A couple of people pulled up stools and acted like they were our friends, even if just for that night. There was the guy who claimed to have tried out for Dancing with the Stars. His “Rubik’s Cube” move clearly didn’t impress their judges any more than it had us. Then there was the brother and sister dynamic duo that we never did figure out. She spent most of the night jumping up and down and clapping like a seal (dancing?) to get the attention of the bartender. Every now and then, her “brother” (dressed in a suit and tie) would swoop in and lift her up, and she would straddle him for her little bounce, bounce. No matter how much we scolded them for this routine, they didn’t see what was wrong with it.
The fun and games started to crash and burn a bit when one guy got really pissed at my friend when she told him he was wasting his time. He claimed that we had violated some unwritten rules of this bar where dancing with your girlfriends was a direct come-on to any guy within eyeshot. We gave him the finger (flashing the wedding bands too) and went back to dancing, celebrating that we had made it to 3 a.m.
As last call approached, more and more people were pairing up for the night and we turned our attention to critiquing their choices. He was way t0o cute for that sleaze ball. She was way too young to be at the bar. She didn’t stand a shot with the cute bartender. That guy should not be dancing with his sister like that! Maybe she wasn’t really his sister? Couldn’t be.
The final signal to leave was when two friends went to the ladies room.

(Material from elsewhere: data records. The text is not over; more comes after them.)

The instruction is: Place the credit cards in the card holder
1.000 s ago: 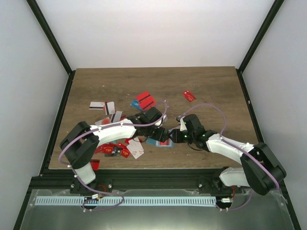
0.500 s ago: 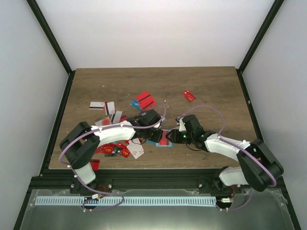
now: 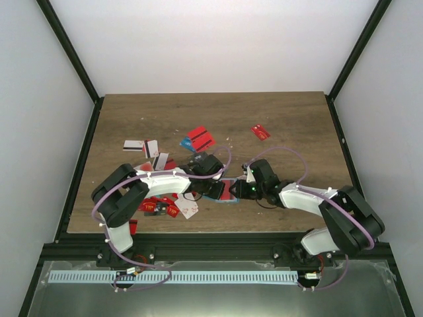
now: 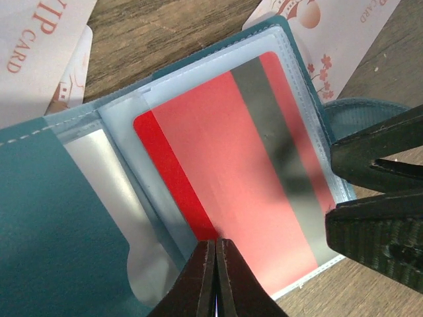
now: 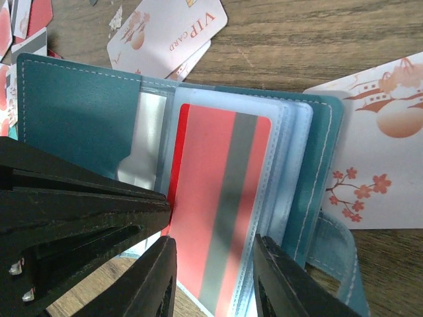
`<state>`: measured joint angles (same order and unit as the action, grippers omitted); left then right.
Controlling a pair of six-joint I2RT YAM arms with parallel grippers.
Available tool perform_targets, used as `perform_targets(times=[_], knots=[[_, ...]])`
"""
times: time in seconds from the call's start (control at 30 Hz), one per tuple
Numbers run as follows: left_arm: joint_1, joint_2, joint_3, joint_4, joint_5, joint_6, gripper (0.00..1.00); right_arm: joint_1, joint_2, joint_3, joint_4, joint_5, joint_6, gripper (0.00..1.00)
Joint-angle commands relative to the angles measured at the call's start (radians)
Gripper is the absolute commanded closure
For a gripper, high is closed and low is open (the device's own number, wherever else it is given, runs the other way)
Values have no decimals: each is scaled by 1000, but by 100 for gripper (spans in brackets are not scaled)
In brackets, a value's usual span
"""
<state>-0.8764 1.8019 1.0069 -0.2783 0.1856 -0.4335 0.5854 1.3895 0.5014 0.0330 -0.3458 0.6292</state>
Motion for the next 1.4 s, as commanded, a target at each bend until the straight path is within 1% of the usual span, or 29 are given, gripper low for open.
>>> perform_targets(times=[0.0, 0.3, 0.57, 0.77, 0.9, 1.1, 1.27, 1.37], knots=[[5, 27, -20, 25, 0, 12, 96, -6, 17, 3, 23, -2, 0, 66], [7, 62, -38, 36, 0, 1, 96, -6, 32, 5, 31, -7, -3, 65], [6, 55, -40, 39, 1, 1, 96, -6, 27, 3, 59, -53, -2, 66], [5, 49, -40, 41, 9, -1, 96, -7, 18, 4, 55, -60, -1, 67], [6, 45, -36, 58, 32, -8, 96, -6, -4, 3, 60, -73, -8, 67], [5, 44, -31, 104, 108, -27, 96, -7, -54, 9, 41, -79, -13, 67], [6, 35, -29, 151, 153, -46, 96, -7, -53, 14, 22, -79, -20, 67], [6, 28, -22, 151, 148, -51, 96, -7, -47, 11, 26, -87, -17, 67]])
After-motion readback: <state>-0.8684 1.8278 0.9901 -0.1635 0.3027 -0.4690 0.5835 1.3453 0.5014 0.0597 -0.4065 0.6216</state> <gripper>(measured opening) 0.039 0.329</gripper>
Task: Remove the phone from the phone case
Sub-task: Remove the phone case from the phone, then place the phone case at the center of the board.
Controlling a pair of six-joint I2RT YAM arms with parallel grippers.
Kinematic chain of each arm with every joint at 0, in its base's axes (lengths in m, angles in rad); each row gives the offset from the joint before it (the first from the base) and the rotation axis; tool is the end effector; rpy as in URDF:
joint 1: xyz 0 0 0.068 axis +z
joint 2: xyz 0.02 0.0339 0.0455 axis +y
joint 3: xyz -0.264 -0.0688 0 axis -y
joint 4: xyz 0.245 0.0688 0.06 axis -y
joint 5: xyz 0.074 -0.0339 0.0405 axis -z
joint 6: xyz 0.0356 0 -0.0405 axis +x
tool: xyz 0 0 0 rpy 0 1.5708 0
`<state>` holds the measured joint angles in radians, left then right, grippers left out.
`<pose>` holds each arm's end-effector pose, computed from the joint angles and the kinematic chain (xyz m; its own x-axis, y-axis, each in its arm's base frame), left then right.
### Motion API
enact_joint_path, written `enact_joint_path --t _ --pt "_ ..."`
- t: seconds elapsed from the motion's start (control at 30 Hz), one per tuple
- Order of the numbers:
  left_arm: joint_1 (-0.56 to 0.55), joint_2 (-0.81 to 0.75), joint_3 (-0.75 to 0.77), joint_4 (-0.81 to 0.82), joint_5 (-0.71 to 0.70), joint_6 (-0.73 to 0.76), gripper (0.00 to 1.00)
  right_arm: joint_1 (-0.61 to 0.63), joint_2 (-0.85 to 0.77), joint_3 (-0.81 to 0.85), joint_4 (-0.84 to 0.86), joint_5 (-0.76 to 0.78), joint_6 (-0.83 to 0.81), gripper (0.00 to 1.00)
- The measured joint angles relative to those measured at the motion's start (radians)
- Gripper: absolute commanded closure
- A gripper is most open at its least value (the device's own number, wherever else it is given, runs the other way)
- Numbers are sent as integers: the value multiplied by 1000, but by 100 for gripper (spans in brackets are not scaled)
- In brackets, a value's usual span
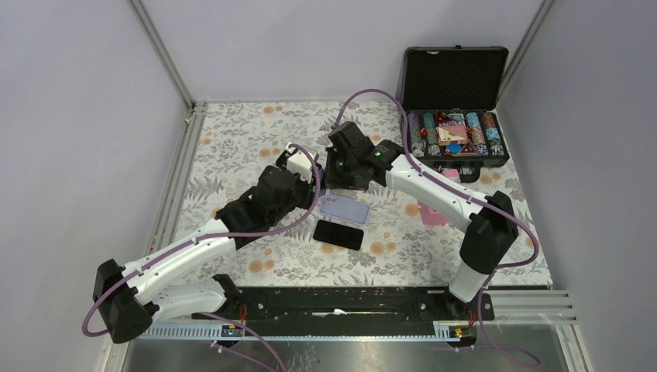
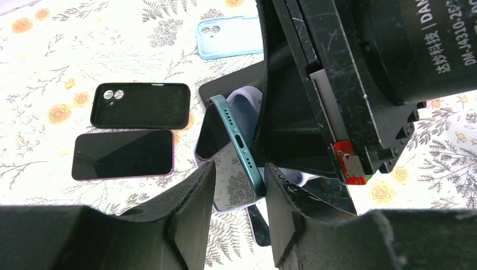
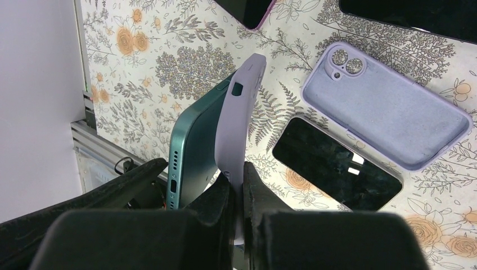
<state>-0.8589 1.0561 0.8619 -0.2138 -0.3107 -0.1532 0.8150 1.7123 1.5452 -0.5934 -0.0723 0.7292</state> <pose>0.1657 -0.1754 0.3121 -0.3382 0.1696 -0.9257 0.4917 0.8705 -0.0202 0.2643 0.2842 0.3178 -0.8601 0.0564 -0.5071 -0.2530 0.8159 0.5198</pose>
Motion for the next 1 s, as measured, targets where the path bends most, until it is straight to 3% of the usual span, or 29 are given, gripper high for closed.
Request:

Inside they found a guy we had danced with to LaBamba earlier. Only now, he had his pants around his ankles, granting access to one of the clearly underage girls. My friends were stunned, shocked and far too descriptive with their accounts of what they saw. This was no longer harmless fun – it was sad and gross and we were mothers, for God’s sake!
Our conversations moved to why girls let themselves be victimized that way and how do you ever have enough conversations with your daughter so that never happens to her? How to you impress on your son that that kind of behavior is never ok? When is the sex talk in school? Is that this year? Are we ready? What were we doing there?
Just as we had given up completely on this lost generation, some seemingly normal kids approached us and started up a conversation. We were pretty sure the cute guy who claimed to have his PhD was gay. The girl was preppy and funny and never would have found herself in that bathroom scene. The tall guy was buzzed but not obnoxious. They were laughing at the bar closing scene as well and were just as judgmental about the blatant obscenities and desperate attempts to hook-up surrounding us. They were more like how we hoped out kids would grow up. They invited us to join them at someone’s apartment on the East Side. A couple of us, refreshed at meeting normal people, were seriously thinking about it. What harm could come of it?
Fortunately, someone in our group was a grown-up and told the cabbie to take us home rather than to the East Side where who knows what additional horrors of the city would have unfolded in front of us. It was, after all, already 5 a.m., and why would those “normal” kids want to hang out with a bunch of 40-year-old housewives? We congratulated ourselves for making it home alive. We took off our ridiculous shoes and tended to our blisters. We were awakened a few hours later by calls from our sweet kids, and we were thankful that the meat market scene was just a tourist stop for us rather than a real part of our lives.
We giggled over coffee and checked our cameras. No photos had truly captured the essence of what we had witnessed. Maybe the guys in space suits had wiped our memory cards clean of any proof of that alien world.